Now booking to March 30 2003
· "The only consistent tone is one of cheap, empty knowingness,
which
at times plunges to an appallingly low level of taste."
Rhoda Koenig, the Independent
· "It's a bold inventive shot at something new that misses the
target."
Nicholas de Jongh, Evening Standard
· "For much of the time, watching this is like picking your way
through a plateful of Bombay mix: you get to the pungent bits only
after ladelling aside shovelfuls of uninteresting pebbly things."
Susannah Clapp, the Observer
- From: Are Yaar (@ 203.197.141.186)
on: Mon Aug 19 08:58:21 EDT 2002
Way to go for ARR.
Check out this article on success of Bpmbay Dreams
http://timesofindia.indiatimes.com/articleshow.asp?artid=19382695
Bombay Dreams wins over critics
RASHMEE Z AHMED
TIMES NEWS NETWORK [ SATURDAY, AUGUST 17, 2002 7:54:35 PM ]

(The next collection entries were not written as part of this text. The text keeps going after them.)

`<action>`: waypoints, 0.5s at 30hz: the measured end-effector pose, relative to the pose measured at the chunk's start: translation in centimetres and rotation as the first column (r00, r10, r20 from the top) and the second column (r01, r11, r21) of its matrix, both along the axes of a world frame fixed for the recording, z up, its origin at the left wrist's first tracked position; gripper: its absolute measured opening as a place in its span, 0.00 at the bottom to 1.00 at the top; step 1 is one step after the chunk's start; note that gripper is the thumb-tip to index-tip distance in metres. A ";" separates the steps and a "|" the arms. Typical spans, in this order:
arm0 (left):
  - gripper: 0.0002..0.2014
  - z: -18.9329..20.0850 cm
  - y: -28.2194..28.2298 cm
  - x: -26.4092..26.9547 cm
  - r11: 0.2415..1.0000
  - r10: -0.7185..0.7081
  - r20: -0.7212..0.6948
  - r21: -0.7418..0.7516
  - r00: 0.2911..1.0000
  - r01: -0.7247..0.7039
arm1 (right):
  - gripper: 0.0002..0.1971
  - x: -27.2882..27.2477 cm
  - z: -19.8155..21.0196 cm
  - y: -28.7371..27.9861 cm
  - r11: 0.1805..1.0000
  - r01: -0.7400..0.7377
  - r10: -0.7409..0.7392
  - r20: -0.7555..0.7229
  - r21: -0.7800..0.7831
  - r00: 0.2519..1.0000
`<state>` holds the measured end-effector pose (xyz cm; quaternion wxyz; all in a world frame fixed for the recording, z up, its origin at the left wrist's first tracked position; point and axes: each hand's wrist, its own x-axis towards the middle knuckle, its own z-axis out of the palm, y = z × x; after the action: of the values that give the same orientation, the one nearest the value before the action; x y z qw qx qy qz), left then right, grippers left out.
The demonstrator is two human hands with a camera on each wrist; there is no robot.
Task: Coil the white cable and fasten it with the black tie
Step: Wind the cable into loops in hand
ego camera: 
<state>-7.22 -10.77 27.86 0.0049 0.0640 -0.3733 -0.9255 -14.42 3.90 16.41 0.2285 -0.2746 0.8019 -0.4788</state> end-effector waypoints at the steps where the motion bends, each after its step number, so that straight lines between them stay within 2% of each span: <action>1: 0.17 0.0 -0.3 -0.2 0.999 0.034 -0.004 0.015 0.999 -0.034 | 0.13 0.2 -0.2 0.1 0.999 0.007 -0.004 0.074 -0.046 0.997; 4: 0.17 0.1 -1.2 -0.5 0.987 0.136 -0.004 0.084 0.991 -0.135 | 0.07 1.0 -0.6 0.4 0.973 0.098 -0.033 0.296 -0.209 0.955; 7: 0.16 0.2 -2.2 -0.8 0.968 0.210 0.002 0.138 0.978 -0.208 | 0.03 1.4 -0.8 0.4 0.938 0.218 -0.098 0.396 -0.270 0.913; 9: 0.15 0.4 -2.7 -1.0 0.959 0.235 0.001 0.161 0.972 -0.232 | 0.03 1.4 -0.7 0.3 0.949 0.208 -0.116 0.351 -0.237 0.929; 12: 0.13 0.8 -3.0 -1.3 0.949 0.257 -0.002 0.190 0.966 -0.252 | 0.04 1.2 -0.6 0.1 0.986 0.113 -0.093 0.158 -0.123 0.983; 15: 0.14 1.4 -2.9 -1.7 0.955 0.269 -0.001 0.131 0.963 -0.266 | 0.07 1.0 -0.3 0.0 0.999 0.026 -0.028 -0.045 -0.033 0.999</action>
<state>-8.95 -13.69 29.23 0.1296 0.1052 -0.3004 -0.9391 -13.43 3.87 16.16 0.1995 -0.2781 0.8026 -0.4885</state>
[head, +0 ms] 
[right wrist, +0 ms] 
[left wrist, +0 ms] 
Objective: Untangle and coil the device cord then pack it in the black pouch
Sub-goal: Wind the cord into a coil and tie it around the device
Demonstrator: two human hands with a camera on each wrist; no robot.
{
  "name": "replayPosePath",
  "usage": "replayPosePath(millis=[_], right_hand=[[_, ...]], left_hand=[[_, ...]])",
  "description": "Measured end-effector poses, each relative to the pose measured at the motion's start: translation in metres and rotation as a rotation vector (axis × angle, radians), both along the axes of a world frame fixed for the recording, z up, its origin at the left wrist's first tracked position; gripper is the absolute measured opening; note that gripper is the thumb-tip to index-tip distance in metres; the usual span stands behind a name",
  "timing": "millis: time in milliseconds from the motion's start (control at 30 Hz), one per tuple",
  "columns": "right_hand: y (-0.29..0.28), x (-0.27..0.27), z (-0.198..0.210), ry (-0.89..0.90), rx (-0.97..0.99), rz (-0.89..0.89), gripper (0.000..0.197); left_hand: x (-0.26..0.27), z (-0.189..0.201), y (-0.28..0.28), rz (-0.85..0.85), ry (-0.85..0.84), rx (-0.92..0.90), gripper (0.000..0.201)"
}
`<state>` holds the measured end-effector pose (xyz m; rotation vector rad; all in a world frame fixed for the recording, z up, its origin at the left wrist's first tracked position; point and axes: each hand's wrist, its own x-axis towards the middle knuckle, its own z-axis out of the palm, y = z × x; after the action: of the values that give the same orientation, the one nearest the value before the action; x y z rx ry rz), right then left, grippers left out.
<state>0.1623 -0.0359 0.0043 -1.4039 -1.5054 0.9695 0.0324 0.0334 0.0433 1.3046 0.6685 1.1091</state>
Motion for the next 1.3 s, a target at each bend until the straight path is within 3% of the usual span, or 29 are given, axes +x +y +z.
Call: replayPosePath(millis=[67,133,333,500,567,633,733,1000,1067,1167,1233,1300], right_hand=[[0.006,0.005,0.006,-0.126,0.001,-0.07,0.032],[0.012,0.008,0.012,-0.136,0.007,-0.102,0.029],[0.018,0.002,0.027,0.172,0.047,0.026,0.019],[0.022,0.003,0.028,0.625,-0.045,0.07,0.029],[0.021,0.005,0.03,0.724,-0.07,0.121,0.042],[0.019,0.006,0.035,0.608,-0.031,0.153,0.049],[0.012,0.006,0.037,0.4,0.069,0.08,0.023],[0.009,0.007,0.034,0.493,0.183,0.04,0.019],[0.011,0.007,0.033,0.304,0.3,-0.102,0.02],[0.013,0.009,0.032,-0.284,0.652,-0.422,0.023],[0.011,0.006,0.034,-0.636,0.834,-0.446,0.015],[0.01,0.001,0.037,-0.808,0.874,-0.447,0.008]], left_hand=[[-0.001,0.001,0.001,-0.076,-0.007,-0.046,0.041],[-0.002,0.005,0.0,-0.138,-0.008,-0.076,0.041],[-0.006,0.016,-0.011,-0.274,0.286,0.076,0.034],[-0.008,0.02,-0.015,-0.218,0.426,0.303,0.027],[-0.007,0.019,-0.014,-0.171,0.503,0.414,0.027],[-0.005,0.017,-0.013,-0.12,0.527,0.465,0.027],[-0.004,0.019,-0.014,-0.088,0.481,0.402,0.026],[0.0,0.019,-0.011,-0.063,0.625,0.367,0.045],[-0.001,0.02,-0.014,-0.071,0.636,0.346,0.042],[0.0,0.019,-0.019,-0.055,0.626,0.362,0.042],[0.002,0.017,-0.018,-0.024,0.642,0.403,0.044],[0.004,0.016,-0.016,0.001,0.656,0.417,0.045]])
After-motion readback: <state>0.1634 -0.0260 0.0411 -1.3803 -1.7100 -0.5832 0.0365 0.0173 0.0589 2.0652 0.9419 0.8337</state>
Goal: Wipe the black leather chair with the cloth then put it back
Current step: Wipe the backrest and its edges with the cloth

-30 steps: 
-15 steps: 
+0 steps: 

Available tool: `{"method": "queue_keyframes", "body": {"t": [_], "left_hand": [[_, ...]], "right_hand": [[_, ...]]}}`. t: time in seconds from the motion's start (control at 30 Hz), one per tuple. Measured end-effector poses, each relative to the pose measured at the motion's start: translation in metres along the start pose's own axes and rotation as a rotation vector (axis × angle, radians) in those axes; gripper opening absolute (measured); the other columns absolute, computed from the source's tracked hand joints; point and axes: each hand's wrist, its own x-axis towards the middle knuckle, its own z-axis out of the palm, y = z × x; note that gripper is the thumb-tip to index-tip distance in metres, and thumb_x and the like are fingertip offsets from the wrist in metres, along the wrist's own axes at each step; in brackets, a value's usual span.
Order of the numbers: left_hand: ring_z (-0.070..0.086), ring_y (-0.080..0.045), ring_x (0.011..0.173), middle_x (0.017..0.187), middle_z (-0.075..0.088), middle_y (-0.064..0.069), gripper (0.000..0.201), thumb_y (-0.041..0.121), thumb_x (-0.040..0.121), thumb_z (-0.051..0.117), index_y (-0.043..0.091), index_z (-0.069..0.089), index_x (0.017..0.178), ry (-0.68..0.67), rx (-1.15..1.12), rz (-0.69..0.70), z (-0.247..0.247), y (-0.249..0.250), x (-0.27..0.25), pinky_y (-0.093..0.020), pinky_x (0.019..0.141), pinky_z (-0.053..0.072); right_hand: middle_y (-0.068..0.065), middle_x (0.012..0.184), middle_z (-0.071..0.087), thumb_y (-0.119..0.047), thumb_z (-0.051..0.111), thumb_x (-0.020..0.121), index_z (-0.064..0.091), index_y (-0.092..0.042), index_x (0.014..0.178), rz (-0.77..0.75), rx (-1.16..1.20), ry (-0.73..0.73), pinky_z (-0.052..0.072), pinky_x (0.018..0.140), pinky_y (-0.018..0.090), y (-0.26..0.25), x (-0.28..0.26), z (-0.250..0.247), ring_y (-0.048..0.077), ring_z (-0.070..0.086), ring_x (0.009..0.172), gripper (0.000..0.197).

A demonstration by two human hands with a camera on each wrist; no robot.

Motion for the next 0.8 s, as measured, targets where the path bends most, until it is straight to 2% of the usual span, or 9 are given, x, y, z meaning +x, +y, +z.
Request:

LONDON: It has taken a rank outsider to finally show up the apparent
impotence of the powerful London lobby of theatre critics, but
British reviewers are gnashing their teeth over the success of the
one show they never expected to do well - A R Rahman's first musical,
Bombay Dreams, which is running to capacity crowds and an extended
season.
The Rahman-composed show, produced by musical impressario Andrew
Lloyd-Webber, is set in Mumbai's slums, its filmi duniya and
attendant underworld.
On Saturday, some of the chagrined critics who panned the show soon
after it opened in June, admitted defeat.
Bombay Dreams, the critics have been quoted as saying, has made its
gravity-defying rise to the top of the sales charts, despite or
perhaps, inspite of the harsh reviews.
With the Bombay Dreams theatre 98 per cent full for each of its 65
performances so far, Britain's first Indian musical is cautiously
considered a potential addition to Lloyd-Webber's so-called hit
parade, which includes long-running and well-loved musicals such as
The Phantom of the Opera and Cats.
On Saturday, one crestfallen hack reported that Rahman's London
theatrical debut appeared to have "triumphantly vindicated Lloyd
Webber's hunch that this was the summer of sequins and pink sari
silk".
Success for Bombay Dreams comes at a particularly poignant time for
the traditional show in London's sniffy theatreland. The hugely
admired Cole Porter musical, Kiss me Kate, is dying on its feet just
100 yards away from the Rahman-Lloyd Webber triumph.
Reports put Kiss me Kate's takings at just one-third of those for
Bombay Dreams. According to estimates, Rahman's composition has had
advance sales of 100,000 pounds a day.
Analysts said that the contrasting sales figures told an important
story, namely that Western shows might need an infusion of fresh
blood from Asian and Black musical tastes.
Kiss me Kate's failure is also thought to put a question mark on the
whole business of reviving classic American musicals.
With Bombay Dreams now scheduled to run at least till March 2003,
British theatre pundits say it may finally be time to follow Lloyd-
Webber's lead and head east for inspiration.